On 4/28/15 2:59 AM, Glen Huang wrote:
Looking at the microbenchmark again, for Gecko, getElementById is around 300x
faster than querySelector('#id'), and even getElementsByClassName is faster
than it.
This is why one should not write microbenchmarks. ;) Or at least if
one does, examine the results very carefully.
The numbers you see for the getElementById benchmark there are on the
order of 2e9 operations per second, yes? And modern desktop/laptop CPUs
are clocked somewhere in the 2-4 GHz range. So what you're seeing is
that the benchmark claims the operation is performed in 1-2 clock
cycles. This should seem unlikely if you think the operation involves a
hashtable lookup!
What's happening there is that Gecko happens to know at JIT compile time
in this microbenchmark:
1) The bareword lookup is going to end up at the global, because there
is nothing on the scope chain that would shadow the "document" name.
2) The global has an own property named "document" whose getter is
side-effect-free.
3) The return value of the "document" property has only been observed
to be a Document.
4) Looking up "getElementById" on the return value of the "document"
property has consistently found it on Document.prototype.
5) Document.prototype.getElementById is known to be side-effect-free.
6) The return value of getElementById is not used (assigned to a
function-local variable that is then not used).
The upshot of all that is that with a few guards both the
"getElementById" call get and the "document" get can be dead-code
eliminated here. And even if you stored the value somewhere persistent
they could both still be loop-hoisted in this case. So what this
getElementById benchmark measures is how fast a loop counter can be
decremented from some starting value to 0. It happens that this can be
done in about 1-2 clock cycles per loop iteration.
OK, so what about querySelector("#id") vs getElementsByClassName?
In the former case, loop-hoisting and dead code elimination are
disallowed because querySelector can throw. That means that you can't
eliminate it, and you can't move it past other things that might have
observable side effects (like the counter increment). Arguably this is
a misfeature in the design of querySelector.
In the latter case, loop-hoisting or dead code elimination can't happen
because Gecko doesn't know enough about what [0] will do so assumes the
worst: that it can have side-effects that can affect what the "document"
getter returns as well as what the getElementsByClassName() call returns.
So there are no shortcuts here; you have to actually do the calls. What
do those calls do?
querySelector does a hashtable lookup for the selector to find a parsed
selector. Then it sets up some state that's needed for selector
matching. Then it detects that the selector's right-hand-most bit has a
simple ID selector and does a fast path that involves looking up that id
in the hashtable and then comparing the selector to the elements that
are returned until one of them matches.
getElementsByClassName has to do a hashtable lookup on the class name,
then return the result. Then it has to do the [0] (which is actually
surprisingly expensive, by the way, because of the proxy machinery
involved on the JS engine side).
So we _could_ make querySelector faster here by adding another special
case for selectors that are _just_ an id as opposed to the existing
optimization (which works for "#foo > #bar" and similar as well). And
of course the new special case would only work the way you want for
document.querySelector, not element.querySelector; the latter needs to
check for your result being a descendant of the element anyway. It's a
tradeoff between complexity of implementation (which has its own
maintenance _and_ performance costs) and real-life use cases.

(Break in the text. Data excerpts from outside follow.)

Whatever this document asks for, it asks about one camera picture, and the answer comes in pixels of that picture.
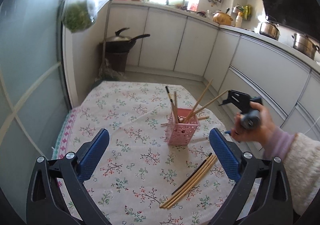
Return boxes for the wooden chopstick poking through basket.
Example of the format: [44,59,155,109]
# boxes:
[191,89,228,117]

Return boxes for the wooden chopstick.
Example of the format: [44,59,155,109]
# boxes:
[182,79,213,124]
[165,156,219,210]
[159,154,215,208]
[162,155,218,209]

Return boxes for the black chopstick with gold band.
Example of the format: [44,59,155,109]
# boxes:
[165,86,178,123]

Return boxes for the white fluffy sleeve forearm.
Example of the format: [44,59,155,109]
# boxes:
[262,126,320,215]

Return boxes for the white kitchen cabinets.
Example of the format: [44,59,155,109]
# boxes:
[107,1,319,139]

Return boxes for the person right hand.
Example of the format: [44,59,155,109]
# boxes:
[231,102,276,148]

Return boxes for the pink plastic utensil basket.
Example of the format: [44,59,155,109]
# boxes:
[165,108,200,146]

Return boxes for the floral tablecloth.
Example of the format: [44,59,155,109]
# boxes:
[53,81,235,224]

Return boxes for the dark brown stool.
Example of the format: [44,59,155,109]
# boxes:
[105,44,129,73]

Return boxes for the steel pot near hood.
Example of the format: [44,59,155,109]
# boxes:
[258,16,280,40]

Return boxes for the steel pot far right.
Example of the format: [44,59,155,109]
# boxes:
[291,33,319,60]

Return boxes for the black wok with lid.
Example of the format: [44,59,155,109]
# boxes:
[105,27,150,53]

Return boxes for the yellow kettle pot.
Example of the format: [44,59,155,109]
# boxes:
[213,8,233,26]

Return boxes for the black range hood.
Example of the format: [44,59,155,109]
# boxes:
[263,0,319,39]

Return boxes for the hanging green vegetable bag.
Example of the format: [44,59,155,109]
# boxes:
[62,0,97,33]

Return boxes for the white power cable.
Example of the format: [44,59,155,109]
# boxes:
[303,119,320,133]

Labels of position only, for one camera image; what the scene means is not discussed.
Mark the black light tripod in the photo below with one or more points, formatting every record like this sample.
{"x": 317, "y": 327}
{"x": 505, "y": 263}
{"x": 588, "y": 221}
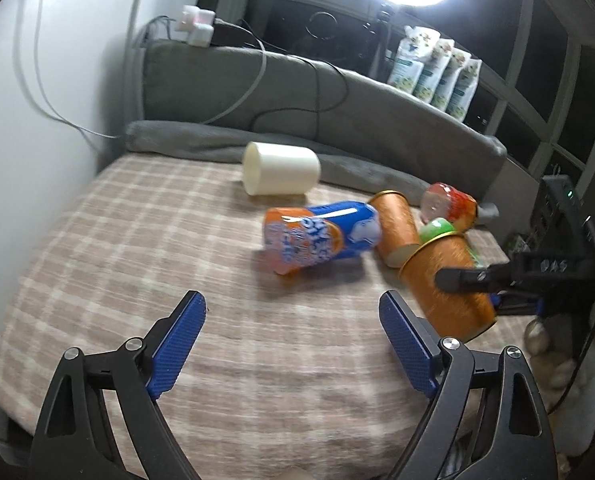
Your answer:
{"x": 379, "y": 33}

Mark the green plastic bottle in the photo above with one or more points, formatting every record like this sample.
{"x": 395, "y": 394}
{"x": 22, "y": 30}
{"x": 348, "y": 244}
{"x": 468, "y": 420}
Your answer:
{"x": 440, "y": 232}

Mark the white power strip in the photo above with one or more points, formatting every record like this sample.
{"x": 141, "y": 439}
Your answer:
{"x": 198, "y": 24}

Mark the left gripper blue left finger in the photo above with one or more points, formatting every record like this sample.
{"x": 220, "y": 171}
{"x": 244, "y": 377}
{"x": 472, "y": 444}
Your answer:
{"x": 74, "y": 438}

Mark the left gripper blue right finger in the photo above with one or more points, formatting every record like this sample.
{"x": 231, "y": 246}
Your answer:
{"x": 511, "y": 438}

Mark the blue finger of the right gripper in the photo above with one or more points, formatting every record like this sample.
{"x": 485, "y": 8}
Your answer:
{"x": 493, "y": 279}

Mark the orange paper cup with lettering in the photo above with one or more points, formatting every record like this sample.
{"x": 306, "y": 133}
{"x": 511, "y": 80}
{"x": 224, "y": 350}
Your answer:
{"x": 433, "y": 275}

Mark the white plastic cup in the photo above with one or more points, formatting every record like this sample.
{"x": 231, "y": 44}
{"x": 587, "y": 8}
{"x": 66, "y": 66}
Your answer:
{"x": 279, "y": 169}

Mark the white green pouch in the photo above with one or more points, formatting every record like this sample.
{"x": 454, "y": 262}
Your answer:
{"x": 457, "y": 62}
{"x": 413, "y": 52}
{"x": 433, "y": 69}
{"x": 464, "y": 90}

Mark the grey rolled blanket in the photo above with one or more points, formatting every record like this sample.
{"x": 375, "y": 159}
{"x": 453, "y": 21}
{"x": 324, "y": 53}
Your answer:
{"x": 187, "y": 140}

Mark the grey sofa backrest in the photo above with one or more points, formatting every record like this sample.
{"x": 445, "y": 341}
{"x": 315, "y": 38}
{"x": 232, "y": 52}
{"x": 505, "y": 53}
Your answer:
{"x": 274, "y": 93}

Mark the plaid pink blanket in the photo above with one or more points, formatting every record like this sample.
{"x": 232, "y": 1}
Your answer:
{"x": 287, "y": 371}

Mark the red chip canister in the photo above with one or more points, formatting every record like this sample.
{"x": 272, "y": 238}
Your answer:
{"x": 444, "y": 201}

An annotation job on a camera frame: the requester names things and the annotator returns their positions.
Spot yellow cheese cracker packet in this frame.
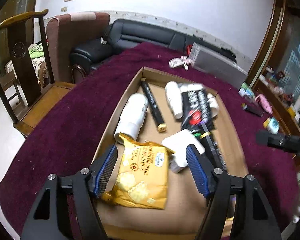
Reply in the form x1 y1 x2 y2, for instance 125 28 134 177
101 133 174 209

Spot white power adapter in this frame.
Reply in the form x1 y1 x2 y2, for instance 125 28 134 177
161 129 205 173

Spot white teal tissue pack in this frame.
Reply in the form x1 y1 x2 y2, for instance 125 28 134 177
263 117 280 134

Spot purple velvet table cloth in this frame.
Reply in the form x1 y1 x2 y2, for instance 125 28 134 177
0 42 299 233

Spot black marker on cloth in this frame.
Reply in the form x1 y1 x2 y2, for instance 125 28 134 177
242 103 263 117

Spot white red plastic bag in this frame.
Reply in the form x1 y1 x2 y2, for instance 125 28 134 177
255 94 273 114

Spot shallow cardboard tray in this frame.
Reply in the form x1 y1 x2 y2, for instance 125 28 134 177
90 66 249 240

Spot wooden sideboard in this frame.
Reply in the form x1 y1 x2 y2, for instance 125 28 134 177
244 0 300 165

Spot green white packet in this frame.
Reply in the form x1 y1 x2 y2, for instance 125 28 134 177
238 82 255 100

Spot black snack packet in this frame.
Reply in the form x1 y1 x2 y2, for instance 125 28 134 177
178 83 215 133

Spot white bottle in tray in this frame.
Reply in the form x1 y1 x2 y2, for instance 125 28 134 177
114 93 148 145

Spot black marker in tray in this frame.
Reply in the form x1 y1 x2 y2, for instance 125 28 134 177
140 78 167 133

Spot white key fob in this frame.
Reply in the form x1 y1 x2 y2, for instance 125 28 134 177
168 56 192 71

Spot black leather sofa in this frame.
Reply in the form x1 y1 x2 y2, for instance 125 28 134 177
69 18 239 84

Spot wooden chair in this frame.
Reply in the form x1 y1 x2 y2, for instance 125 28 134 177
0 9 75 138

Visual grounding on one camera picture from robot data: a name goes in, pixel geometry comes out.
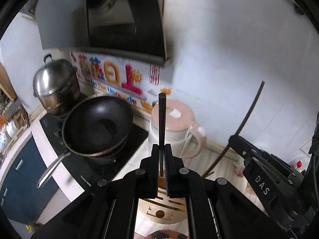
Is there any blue kitchen cabinet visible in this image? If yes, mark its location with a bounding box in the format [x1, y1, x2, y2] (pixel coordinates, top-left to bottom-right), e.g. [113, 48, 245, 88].
[1, 138, 58, 224]

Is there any dish rack with bowls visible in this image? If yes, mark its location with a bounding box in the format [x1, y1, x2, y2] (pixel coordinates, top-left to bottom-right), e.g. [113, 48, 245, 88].
[1, 91, 30, 156]

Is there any colourful wall sticker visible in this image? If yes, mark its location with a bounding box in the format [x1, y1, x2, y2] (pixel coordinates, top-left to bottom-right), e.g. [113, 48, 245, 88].
[69, 51, 172, 112]

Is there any stainless steel steamer pot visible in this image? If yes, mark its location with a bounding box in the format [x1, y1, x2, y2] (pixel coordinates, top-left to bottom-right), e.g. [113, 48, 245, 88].
[32, 54, 81, 115]

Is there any black wok pan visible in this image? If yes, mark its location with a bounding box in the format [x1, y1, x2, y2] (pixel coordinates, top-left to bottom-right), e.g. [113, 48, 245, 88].
[36, 93, 134, 189]

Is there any beige cylindrical utensil holder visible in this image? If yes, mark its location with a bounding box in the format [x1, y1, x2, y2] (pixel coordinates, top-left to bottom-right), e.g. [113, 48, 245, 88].
[138, 176, 187, 224]

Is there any black range hood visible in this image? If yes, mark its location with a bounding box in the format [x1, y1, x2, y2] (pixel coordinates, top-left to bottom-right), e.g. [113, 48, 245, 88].
[29, 0, 167, 66]

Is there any black chopstick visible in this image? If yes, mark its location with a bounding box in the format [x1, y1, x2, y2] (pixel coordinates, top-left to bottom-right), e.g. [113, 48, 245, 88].
[159, 92, 166, 177]

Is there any black induction cooktop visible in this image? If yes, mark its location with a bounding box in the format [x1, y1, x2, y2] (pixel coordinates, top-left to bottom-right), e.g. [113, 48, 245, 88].
[37, 114, 148, 190]

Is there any pink white electric kettle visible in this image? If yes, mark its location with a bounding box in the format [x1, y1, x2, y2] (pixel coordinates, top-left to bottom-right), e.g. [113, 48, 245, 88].
[148, 99, 208, 166]

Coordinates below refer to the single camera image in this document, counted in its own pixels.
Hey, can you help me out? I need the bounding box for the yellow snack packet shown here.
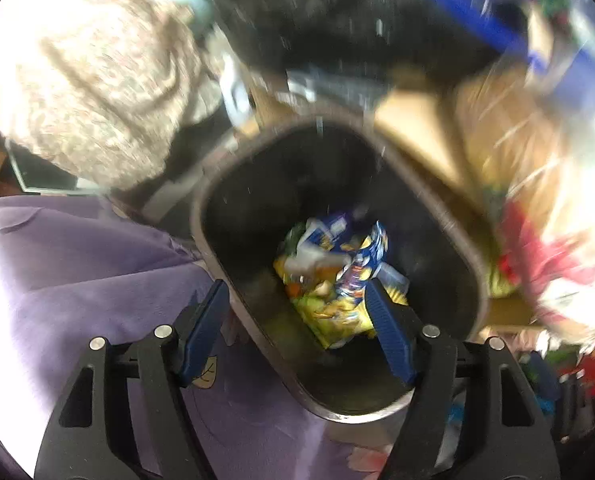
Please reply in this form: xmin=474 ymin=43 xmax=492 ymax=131
xmin=274 ymin=253 xmax=409 ymax=350

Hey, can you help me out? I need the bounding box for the blue snack packet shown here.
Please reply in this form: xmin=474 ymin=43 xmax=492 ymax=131
xmin=281 ymin=212 xmax=391 ymax=306

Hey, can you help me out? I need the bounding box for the dark trash bin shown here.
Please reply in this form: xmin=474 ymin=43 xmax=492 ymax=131
xmin=190 ymin=116 xmax=488 ymax=425

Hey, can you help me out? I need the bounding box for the purple floral tablecloth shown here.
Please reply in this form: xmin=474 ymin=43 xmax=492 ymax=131
xmin=0 ymin=196 xmax=390 ymax=479

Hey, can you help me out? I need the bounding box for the clear bag of goods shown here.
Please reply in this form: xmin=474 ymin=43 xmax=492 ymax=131
xmin=455 ymin=60 xmax=595 ymax=344

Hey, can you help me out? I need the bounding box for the floral covered chair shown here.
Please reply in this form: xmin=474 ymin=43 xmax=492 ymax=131
xmin=0 ymin=0 xmax=220 ymax=190

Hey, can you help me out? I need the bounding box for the black garbage bag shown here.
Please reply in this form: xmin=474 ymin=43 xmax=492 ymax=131
xmin=212 ymin=0 xmax=498 ymax=84

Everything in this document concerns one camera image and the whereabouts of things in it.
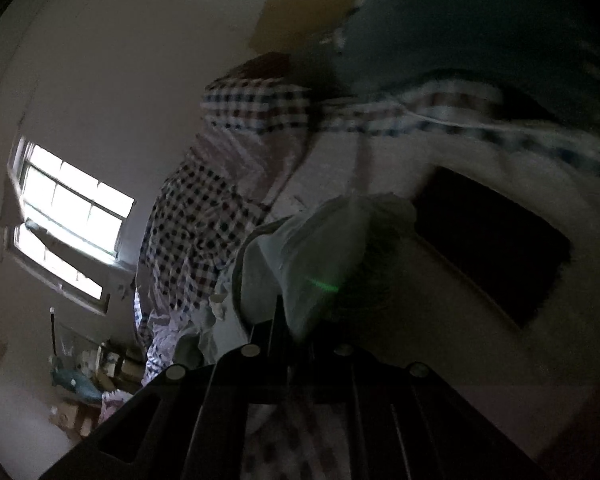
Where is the checkered bed sheet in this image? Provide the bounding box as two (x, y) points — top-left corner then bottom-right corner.
(274, 82), (600, 456)

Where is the bright window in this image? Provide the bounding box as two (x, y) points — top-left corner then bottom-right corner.
(6, 136), (135, 314)

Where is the green fleece garment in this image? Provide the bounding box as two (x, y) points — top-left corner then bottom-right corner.
(173, 194), (416, 368)

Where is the white charging cable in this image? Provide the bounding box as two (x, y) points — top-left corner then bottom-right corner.
(398, 102), (600, 141)

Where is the pink cloth on box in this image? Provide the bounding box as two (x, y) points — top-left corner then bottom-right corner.
(98, 389), (133, 424)

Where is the cardboard boxes pile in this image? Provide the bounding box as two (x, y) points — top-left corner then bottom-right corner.
(50, 338), (145, 441)

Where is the teal bag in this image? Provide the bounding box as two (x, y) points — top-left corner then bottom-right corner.
(50, 356), (102, 404)

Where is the checkered crumpled quilt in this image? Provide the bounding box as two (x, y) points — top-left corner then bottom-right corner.
(134, 52), (313, 384)

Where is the teal cartoon pillow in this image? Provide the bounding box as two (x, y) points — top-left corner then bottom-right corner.
(334, 0), (600, 96)

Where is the wooden headboard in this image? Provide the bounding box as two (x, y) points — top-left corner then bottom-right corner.
(249, 0), (354, 54)

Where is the black clothes rack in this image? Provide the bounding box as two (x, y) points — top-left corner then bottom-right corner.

Lastly, I'd like to put numbers to this. On this particular testcase,
the querySelector("#list") call takes about 100ns on my hardware: about
300 CPU cycles. We could add that other set of special-casing and get
it down to 70ns (I just checked by implementing it, so this is not a
random guess). At that point you've got two hashtable lookups (which we
could try to make faster, perhaps), the logic to detect that the
optimization can be done at all (which is not that trivial; our selector
representation requires a bunch of checks to ensure that it's just an id
selector), and whatever work is involved in the binding layer. In this
case, those all seem to have about the same cost; about 17-18ns (50 CPU
cycles) each.
So is your use case one where the difference between querySelector
costing 100ns and it costing 70ns actually makes a difference?
It doesn't look like it benefits much from an eagerly populated hash table?
It benefits a good bit for non-toy documents where avoiding walking the
entire DOM is the important part of the optimization. Again,
microbenchmarks mostly serve to highlight the costs of constant-time
overhead, which is a useful thing to do, as long as you know that's what
you're doing. But for real-life testcases algorithmic complexity can
often be much more important.
-Boris
P.S. Other engines make different complexity/speed tradeoffs here; for
example Safari's querySelector with ".foo" and "#list" is about 60ns on
my hardware. I know they have extra fast paths for both those cases.